_YOUR TASK_
This exercise calls for every line of the data below with the string "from" in it.

--------------------------------

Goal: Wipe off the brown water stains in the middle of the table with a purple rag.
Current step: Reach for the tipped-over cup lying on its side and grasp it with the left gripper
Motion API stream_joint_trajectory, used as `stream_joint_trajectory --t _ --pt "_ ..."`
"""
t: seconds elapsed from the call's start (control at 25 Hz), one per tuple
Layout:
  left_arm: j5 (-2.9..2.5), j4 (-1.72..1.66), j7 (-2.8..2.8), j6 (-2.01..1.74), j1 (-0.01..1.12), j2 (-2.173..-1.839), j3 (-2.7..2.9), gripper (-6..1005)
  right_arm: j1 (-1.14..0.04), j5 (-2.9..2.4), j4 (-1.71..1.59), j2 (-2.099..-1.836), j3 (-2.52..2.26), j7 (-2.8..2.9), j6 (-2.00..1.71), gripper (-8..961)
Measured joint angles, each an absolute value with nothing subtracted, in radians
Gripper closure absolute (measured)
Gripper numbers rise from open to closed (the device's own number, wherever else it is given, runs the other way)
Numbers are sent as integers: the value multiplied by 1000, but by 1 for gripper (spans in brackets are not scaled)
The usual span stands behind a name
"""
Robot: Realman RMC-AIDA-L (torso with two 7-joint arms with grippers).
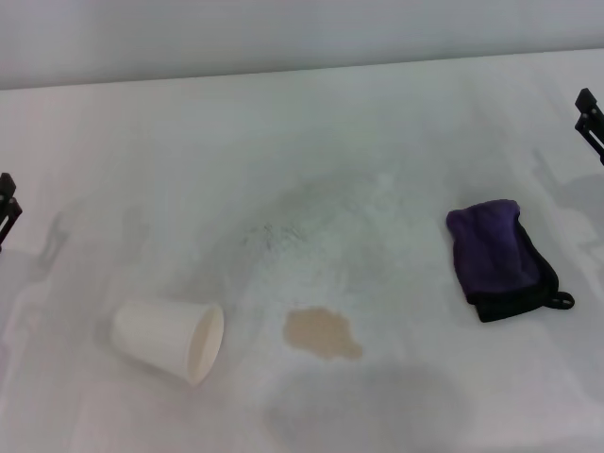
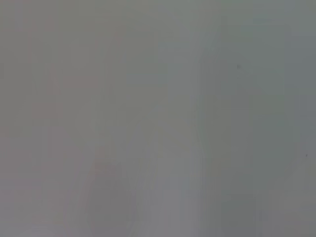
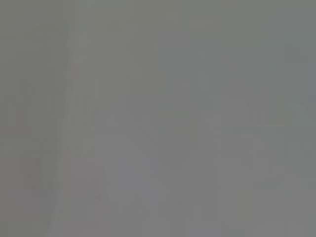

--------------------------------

_SOLUTION_
t: seconds elapsed from the call's start (control at 25 Hz), one per tuple
Gripper numbers rise from open to closed (the device's own number, wherever else it is given, runs the other way)

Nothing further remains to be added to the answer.